PPN Besaran Tertentu Hasil Tani Berpotensi Naik Jadi 1,2% Tahun Depan

ANTARA FOTO/Muhammad Izfaldi/rwa.
Ilustrasi, pekerja mengangkut tandan buah segar (TBS) ke mobil bak terbuka di areal perkebunan sawit di Kota Bengkulu, Bengkulu, Selasa (27/2/2024).
Penulis: Agung Jatmiko
15/4/2024, 15.10 WIB

Mulai tahun depan, tarif pajak pertambahan nilai atau PPN dengan besaran tertentu untuk barang hasil pertanian berpotensi naik, dari 1,1% menjadi 1,2%.

Kenaikan ini dapat terjadi, dengan catatan tarif umum PPN tahun depan naik dari 11% menjadi 12%, sebagaimana diamanatkan dalam UU PPN yang telah diubah dengan Undang-Undang Nomor 7 tahun 2021 tentang Harmonisasi Peraturan Perpajakan atau UU HPP.

"Tarif sebesar 1,2% dari harga jual mulai berlaku saat diberlakukannya penerapan tarif PPN sebagaimana diatur dalam Pasal 7 ayat (1) huruf b UU PPN," bunyi Pasal 3 ayat (1) huruf b Peraturan Menteri Keuangan Nomor 64/PMK.03/2022 tentang Pajak Pertambahan Nilai Atas Penyerahan Barang Hasil Pertanian Tertentu, dikutip Senin (15/4).

Berdasarkan PMK 64/2022, terdapat 41 komoditas pertanian yang atas penyerahannya menggunakan tarif 1,2% mengikuti kenaikan tarif umum PPN 12%.

Hasil pertanian yang mendapatkan tarif PPN besaran tertentu tersebut, tersebar di komoditas perkebunan, tanaman pangan, tanaman hias dan obat, hasil hutan, serta hasil hutan bukan kayu.

Perhitungan penentuan tarif PPN besaran tertentu untuk hasil pertanian ini, dihitung sebesar 10% dari tarif umum PPN yang berlaku.

PMK 64/2022 juga mengatur, bahwa pengusaha kena pajak atau PKP yang akan melakukan penyerahan barang hasil pertanian tertentu dengan tarif PPN besaran tertentu, wajib menyampaikan pemberitahuan ke Kantor Pelayanan Pajak (KPP) tempat PKP dikukuhkan.

Pemberitahuan tersebut, harus disampaikan paling lambat pada saat batas waktu penyampaian SPT Masa PPN masa pajak pertama dimulainya penggunaan skema PPN dengan besaran tertentu.

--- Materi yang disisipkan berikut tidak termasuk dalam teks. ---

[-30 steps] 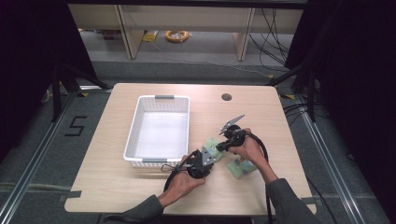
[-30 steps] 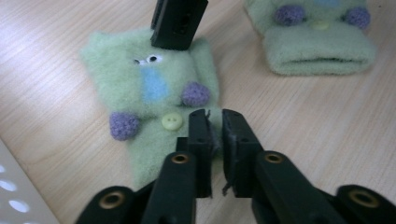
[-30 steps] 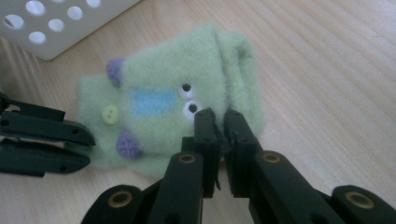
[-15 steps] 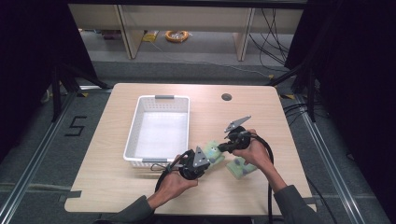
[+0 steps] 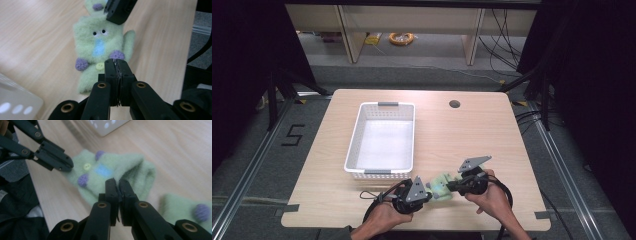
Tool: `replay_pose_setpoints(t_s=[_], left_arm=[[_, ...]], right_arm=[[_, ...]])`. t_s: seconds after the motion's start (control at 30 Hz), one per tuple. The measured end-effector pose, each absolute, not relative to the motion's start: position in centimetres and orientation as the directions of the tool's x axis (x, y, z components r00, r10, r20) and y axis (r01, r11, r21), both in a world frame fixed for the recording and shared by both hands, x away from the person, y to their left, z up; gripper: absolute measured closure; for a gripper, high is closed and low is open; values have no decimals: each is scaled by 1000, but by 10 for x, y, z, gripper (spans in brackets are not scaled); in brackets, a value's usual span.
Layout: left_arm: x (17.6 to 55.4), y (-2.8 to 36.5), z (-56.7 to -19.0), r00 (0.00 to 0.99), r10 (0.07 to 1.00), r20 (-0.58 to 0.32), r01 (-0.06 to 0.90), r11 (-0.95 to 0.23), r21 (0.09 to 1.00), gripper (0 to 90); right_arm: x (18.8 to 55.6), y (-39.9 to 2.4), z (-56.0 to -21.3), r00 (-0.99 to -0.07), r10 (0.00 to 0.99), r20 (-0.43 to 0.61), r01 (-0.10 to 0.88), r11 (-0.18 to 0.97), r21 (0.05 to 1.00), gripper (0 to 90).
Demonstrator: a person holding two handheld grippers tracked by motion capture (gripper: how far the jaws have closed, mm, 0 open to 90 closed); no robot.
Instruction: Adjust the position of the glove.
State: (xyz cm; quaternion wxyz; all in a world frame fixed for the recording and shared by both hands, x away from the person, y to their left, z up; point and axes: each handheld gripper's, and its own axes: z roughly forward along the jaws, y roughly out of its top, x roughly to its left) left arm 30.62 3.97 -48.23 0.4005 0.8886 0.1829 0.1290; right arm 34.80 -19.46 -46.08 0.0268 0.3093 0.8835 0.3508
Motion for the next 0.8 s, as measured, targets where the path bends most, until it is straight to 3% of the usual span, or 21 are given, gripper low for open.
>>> replay_pose_setpoints(t_s=[0.3,0.47,0.63,0.67,0.8], left_arm=[[303,44,-496,897,435,71,241,-620,747,877],[304,45,-500,894,447,34,273,-604,749,858],[306,48,-496,883,470,-11,302,-549,780,652],[306,47,-494,872,486,-53,331,-508,795,589],[306,42,-484,866,498,-53,330,-488,808,533]], right_arm=[[329,-194,-479,-814,554,174,533,594,603,864],[329,-197,-481,-824,543,165,523,614,592,809],[329,-204,-473,-829,528,186,519,601,608,624],[330,-208,-468,-825,541,161,513,600,614,614],[335,-228,-449,-807,583,97,488,566,664,596]])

Adapun, PKP yang memungut dan menyetorkan PPN besaran tertentu, dapat beralih memungut PPN menggunakan tarif umum, yakni sebesar 11% pada tahun ini dan 12% pada tahun depan, dengan menyampaikan pemberitahuan ke KPP. Hal ini tertera dalam Pasal 5 ayat (1) PMK 64/2022.

Kewajiban untuk memungut PPN menggunakan tarif umum mulai berlaku pada masa pajak pertama setelah berakhirnya tahun pajak yang pemungutan PPN-nya menggunakan besaran tertentu.

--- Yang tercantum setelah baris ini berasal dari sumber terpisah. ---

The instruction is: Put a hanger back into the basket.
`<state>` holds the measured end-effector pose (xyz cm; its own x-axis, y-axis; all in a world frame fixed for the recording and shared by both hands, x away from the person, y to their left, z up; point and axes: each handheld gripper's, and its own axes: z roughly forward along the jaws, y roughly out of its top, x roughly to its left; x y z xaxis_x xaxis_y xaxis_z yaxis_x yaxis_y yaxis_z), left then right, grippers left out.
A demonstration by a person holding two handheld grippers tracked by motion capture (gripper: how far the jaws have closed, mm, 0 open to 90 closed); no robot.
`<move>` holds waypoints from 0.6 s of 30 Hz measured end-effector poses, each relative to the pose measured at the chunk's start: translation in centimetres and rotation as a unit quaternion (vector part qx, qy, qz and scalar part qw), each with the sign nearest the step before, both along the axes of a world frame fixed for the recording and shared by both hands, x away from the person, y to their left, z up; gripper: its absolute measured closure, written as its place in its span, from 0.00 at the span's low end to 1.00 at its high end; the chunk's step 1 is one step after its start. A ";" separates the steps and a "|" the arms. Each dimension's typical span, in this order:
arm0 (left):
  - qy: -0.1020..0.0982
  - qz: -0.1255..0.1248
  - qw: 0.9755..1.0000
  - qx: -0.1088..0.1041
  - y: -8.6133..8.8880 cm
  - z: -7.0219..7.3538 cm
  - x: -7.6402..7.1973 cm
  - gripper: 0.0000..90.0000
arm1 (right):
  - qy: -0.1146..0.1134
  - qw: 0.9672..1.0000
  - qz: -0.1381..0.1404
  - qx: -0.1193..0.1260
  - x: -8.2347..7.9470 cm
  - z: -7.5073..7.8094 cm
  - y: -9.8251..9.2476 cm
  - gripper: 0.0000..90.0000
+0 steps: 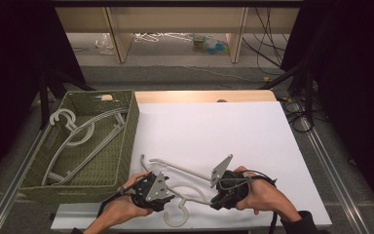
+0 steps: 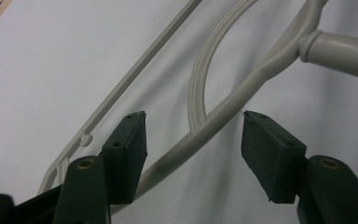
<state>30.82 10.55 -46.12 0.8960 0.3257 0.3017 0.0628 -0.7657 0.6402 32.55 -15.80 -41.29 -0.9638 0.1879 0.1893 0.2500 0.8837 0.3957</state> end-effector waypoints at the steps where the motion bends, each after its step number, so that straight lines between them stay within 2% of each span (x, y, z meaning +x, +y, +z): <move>1: 0.000 0.000 1.000 0.000 0.0 0.0 0.0 0.46 | 0.000 1.000 0.000 0.000 0.0 0.0 0.0 0.91; 3: -0.007 -0.010 1.000 0.011 -0.3 -0.2 0.0 0.48 | 0.000 1.000 0.004 -0.003 -0.1 0.0 0.1 0.91; 5: -0.006 -0.018 1.000 0.007 -0.5 -0.3 0.0 0.51 | 0.003 1.000 0.009 -0.002 -0.2 -0.1 0.2 0.91; 6: -0.004 -0.028 1.000 0.008 -0.6 -0.3 0.0 0.53 | 0.003 1.000 0.012 0.000 -0.2 -0.1 0.2 0.91; 7: -0.008 -0.054 0.998 0.006 -0.8 -0.4 0.1 0.62 | 0.002 1.000 0.010 -0.001 -0.1 -0.1 0.2 0.91; 8: -0.010 -0.064 0.998 0.011 -0.8 -0.4 0.2 0.65 | 0.003 1.000 0.010 0.000 -0.1 -0.1 0.2 0.91; 9: -0.011 -0.065 0.998 0.009 -0.9 -0.4 0.2 0.69 | 0.001 1.000 0.008 0.001 0.0 -0.2 0.2 0.91; 14: -0.022 -0.078 0.996 0.022 -1.0 -0.1 -0.2 0.72 | 0.013 1.000 0.006 0.003 0.2 -0.5 -0.1 0.91; 18: -0.031 -0.084 0.996 0.029 -1.1 0.4 -0.5 0.75 | 0.010 1.000 0.001 0.008 0.5 -0.6 -0.3 0.88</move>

Bila PKP telah beralih memungut dengan tarif umum, maka tidak dapat kembali memungut PPN dengan besaran tertentu untuk masa-masa pajak dan tahun-tahun pajak berikutnya.

Sebagai informasi, pemerintah terus mengkaji kebijakan terkait kenaikan PPN menjadi 12% pada 2025 mendatang. Direktur Jenderal Pajak Suryo Utomo menjelaskan, meski kebijakan tersebut telah ditetapkan dalam UU HPP, pemerintah juga memantau perkembangan terkini.

"Kajian akan terus kami jalankan, dan transisi pemerintah juga akan terjadi. Jadi kami juga menunggu," ujar Suryo dilansir dari Antara, Rabu (20/3).

Sementara, Menteri Keuangan Sri Mulyani Indrawati mengatakan, penerapan tarif PPN 12% tetap akan mengikuti peraturan dan etika politik yang santun. Oleh karena itu, kenaikan tarif PPN akan menjadi keputusan pemerintahan baru.

"PPN 12% itu sesuai dengan fatsun politiknya saja, undang-undang harmonisasi perpajakan (UU HPP) yang dibahas kita semua [sudah] setuju, namun kita juga harus menghormati pemerintahan baru," ujar Sri Mulyani.